Using the listing below, set down each line from the line containing "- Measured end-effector" through the line containing "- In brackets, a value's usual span", both ends included, exactly and with nothing added.
----------
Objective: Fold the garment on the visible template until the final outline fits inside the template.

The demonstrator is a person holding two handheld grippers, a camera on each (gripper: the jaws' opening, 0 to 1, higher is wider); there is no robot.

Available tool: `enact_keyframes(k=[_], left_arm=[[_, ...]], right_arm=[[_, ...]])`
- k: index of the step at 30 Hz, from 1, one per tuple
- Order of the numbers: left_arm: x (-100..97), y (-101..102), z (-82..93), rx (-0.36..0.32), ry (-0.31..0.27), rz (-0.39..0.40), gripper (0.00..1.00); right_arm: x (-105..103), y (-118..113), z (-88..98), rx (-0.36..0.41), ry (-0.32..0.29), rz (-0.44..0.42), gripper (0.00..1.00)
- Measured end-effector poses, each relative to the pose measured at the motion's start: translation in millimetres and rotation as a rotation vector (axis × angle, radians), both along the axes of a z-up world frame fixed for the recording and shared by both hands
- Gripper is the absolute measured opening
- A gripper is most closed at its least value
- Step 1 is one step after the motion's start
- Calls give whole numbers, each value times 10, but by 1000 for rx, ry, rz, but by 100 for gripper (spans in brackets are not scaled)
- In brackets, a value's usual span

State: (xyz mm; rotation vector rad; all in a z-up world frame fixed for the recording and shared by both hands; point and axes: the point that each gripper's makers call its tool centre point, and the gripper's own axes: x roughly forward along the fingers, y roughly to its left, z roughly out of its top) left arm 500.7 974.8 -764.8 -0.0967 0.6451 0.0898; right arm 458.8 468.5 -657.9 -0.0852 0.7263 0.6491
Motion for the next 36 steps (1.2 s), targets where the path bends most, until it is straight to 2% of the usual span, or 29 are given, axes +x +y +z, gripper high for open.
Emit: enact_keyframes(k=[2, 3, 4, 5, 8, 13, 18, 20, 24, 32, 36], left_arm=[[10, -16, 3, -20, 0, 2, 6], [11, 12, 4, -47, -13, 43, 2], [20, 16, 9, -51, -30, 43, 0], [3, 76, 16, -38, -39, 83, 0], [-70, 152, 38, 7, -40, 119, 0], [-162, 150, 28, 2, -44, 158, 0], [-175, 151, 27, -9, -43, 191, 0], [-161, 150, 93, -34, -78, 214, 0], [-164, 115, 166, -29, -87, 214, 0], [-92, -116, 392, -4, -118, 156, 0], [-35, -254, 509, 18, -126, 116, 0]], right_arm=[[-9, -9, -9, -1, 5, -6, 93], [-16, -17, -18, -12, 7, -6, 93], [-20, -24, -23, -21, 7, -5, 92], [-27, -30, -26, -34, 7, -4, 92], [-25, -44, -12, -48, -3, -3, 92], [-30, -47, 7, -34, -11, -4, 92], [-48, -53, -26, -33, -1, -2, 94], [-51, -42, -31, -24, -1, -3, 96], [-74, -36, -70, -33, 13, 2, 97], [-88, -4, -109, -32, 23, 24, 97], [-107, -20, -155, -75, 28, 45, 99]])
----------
__Exercise answer__
- Measured end-effector poses, each relative to the pose measured at the motion's start: translation in millimetres and rotation as a rotation vector (axis × angle, radians), both along the axes of a z-up world frame fixed for the recording and shared by both hands
- Gripper is the absolute measured opening
- A gripper is most closed at its least value
- Step 1 is one step after the motion's start
- Calls give whole numbers, each value times 10, but by 1000 for rx, ry, rz, but by 100 for gripper (spans in brackets are not scaled)
- In brackets, a value's usual span

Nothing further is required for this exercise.